Nanozymes for natural enzyme replacement and cofactor recycling in dha production

Natural enzymes, though potent biocatalysts essential in many industries, face limitations such as high production costs, narrow functional conditions, protease susceptibility, and storage difficulties. To address these challenges, nanozymes have emerged as artificial alternatives leveraging nanotechnological advances. Nanozymes exhibit unique physicochemical properties, enabling a controlled design and new functionalities. They intend to mimic and enhance natural enzymes, providing higher stability, tuneable activity, lower manufacturing costs, and ease of modification. A notable application of nanozymes resides in finding more sustainable chemical procedures. Current decarbonization strategies involve carbon capture and utilization, promoting carbon circularity through CO2 up-conversion and recycling.
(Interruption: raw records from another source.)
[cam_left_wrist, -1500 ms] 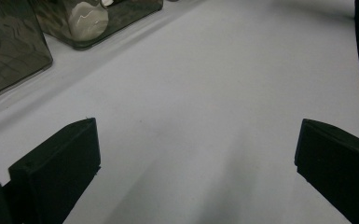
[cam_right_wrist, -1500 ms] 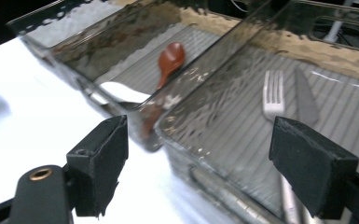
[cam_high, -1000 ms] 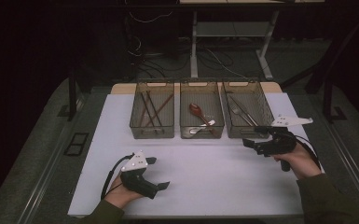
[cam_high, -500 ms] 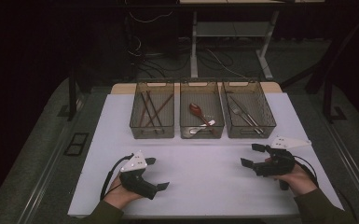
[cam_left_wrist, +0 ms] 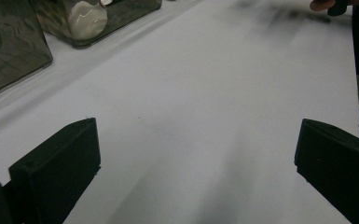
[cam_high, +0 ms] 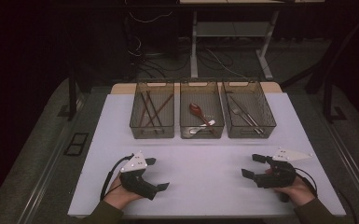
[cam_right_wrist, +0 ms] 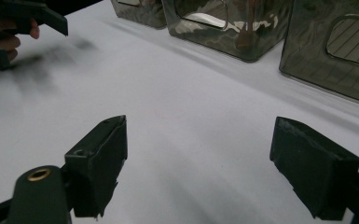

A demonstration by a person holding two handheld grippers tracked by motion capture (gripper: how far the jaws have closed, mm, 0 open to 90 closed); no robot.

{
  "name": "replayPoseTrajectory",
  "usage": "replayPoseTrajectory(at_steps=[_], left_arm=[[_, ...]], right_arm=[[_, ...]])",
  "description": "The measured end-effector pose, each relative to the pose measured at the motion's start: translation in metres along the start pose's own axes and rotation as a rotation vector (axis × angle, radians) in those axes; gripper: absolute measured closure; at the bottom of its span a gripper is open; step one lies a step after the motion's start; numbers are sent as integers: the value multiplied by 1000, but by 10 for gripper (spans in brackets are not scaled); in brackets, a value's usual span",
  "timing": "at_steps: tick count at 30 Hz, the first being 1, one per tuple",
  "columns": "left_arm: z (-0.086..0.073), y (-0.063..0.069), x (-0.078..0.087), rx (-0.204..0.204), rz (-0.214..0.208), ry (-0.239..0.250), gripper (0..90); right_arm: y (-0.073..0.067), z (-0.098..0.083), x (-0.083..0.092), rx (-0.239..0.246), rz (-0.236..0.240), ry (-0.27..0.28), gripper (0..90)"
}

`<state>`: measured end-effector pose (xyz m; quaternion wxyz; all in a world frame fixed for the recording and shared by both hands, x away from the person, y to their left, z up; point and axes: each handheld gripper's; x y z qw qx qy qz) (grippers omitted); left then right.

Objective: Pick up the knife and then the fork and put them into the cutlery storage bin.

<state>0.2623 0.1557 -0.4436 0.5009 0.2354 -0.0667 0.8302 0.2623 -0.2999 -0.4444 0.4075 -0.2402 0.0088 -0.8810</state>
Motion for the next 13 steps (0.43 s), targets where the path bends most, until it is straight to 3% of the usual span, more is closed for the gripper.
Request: replayPoseTrajectory(at_steps=[13], left_arm=[[0, -1, -1, -1, -1, -10, 0]], right_arm=[[0, -1, 1, 19, 1, -11, 185]])
Point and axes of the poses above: each handheld gripper's, and its own axes: x roughly backward along the jaws, z roughly out of its top, y roughly to its right, and after that the axes turned 4 degrees about y, right-handed
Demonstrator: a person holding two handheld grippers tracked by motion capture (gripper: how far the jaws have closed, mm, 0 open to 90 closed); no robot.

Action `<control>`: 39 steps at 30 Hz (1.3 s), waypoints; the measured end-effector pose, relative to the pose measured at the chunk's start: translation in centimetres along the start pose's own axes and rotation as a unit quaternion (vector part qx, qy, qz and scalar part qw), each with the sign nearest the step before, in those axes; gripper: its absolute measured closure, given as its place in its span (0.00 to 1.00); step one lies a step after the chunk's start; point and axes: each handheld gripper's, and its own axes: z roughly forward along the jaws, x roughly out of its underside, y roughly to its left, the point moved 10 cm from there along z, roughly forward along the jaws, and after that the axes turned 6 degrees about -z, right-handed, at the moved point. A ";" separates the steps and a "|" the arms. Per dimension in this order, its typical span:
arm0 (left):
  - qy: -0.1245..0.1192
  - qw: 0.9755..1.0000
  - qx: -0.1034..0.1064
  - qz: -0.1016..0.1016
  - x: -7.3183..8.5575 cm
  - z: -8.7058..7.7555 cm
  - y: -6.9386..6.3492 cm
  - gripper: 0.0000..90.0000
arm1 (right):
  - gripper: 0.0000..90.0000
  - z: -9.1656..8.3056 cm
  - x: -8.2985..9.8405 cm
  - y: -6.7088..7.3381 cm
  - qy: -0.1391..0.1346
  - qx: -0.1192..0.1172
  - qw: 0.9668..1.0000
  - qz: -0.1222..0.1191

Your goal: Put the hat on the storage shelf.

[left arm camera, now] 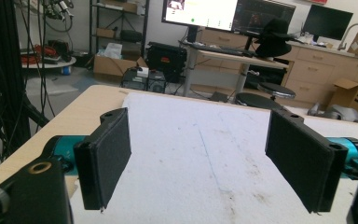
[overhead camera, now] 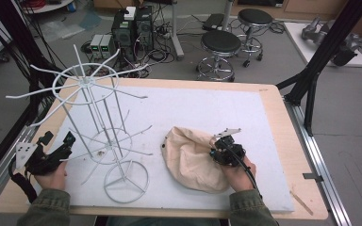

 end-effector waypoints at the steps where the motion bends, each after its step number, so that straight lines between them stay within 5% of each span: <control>1: 0.000 1.000 0.000 0.000 0.0 0.0 0.0 0.25 | 0.85 0.0 0.0 0.0 0.000 0.000 1.000 0.000; 16: -0.001 1.000 0.001 0.000 0.0 0.0 -0.1 0.25 | 0.85 -0.3 0.0 -0.2 -0.015 -0.009 1.000 0.012; 26: -0.001 1.000 0.006 -0.004 0.0 0.0 -0.1 0.25 | 0.85 -1.3 -0.9 0.4 -0.052 -0.037 0.998 0.019; 39: -0.004 1.000 0.008 -0.010 -0.1 -0.1 -0.1 0.25 | 0.85 -4.1 -2.4 0.2 -0.136 -0.065 0.987 0.047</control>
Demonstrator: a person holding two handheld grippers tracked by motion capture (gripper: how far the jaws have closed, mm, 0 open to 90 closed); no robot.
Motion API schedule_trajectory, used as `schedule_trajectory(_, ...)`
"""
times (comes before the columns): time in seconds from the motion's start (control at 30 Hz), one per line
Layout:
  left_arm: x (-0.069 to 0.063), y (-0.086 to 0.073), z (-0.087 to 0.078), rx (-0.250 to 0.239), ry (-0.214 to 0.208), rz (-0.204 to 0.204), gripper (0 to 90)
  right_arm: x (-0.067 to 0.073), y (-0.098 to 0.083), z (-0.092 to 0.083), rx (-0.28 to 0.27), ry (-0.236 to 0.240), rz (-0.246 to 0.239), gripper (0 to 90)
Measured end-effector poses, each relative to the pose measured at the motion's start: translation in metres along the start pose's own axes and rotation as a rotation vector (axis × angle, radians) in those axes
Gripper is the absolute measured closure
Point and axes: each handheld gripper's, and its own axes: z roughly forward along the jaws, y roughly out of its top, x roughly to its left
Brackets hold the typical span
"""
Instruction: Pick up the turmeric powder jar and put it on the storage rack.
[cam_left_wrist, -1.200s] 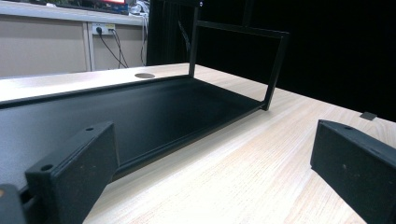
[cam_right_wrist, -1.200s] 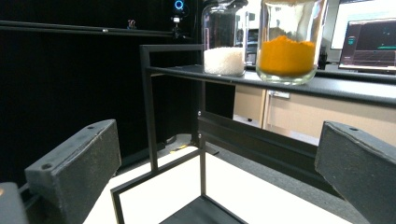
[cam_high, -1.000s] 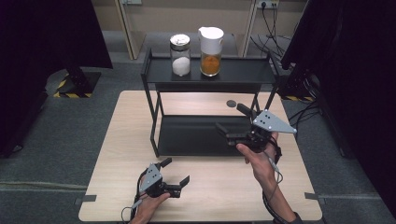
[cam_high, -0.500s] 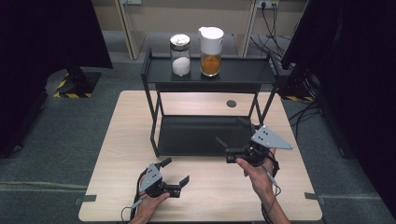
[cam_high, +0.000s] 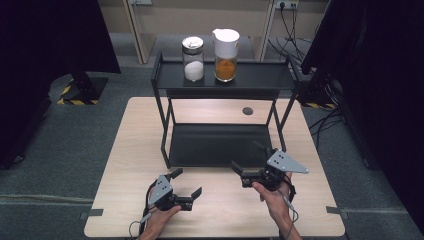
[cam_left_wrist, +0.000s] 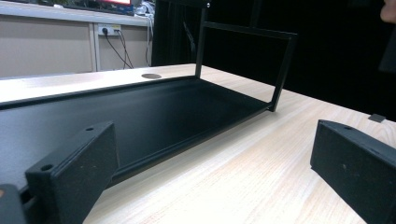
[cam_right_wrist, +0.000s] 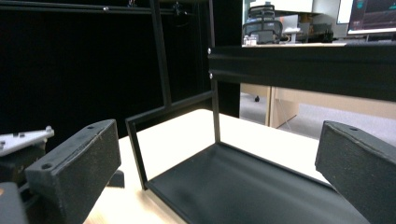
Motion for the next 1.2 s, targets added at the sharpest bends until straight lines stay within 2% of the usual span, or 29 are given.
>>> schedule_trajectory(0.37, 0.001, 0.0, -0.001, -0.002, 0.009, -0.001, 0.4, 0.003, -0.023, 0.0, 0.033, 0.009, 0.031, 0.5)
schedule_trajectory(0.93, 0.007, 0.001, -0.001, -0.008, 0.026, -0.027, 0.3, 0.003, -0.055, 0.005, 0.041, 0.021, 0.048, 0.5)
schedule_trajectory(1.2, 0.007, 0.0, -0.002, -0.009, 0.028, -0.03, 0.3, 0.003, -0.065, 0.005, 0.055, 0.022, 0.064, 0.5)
Low value chemicals from CO2 capture, like methanol, can be upcycled into higher-value products. Traditional catalysts often fall short due to insufficient selectivity, incompatibility with reaction conditions, or high costs. Nanozymes offer a more energy efficient and environmentally friendly alternative for CO2 upcycling, leveraging synthetic control and affordability over currently used inorganic or biological catalysts. However, challenges in industrial applications include scaling up their synthesis, optimizing activity and selectivity, addressing environmental concerns, and integrating nanozymes into reactors.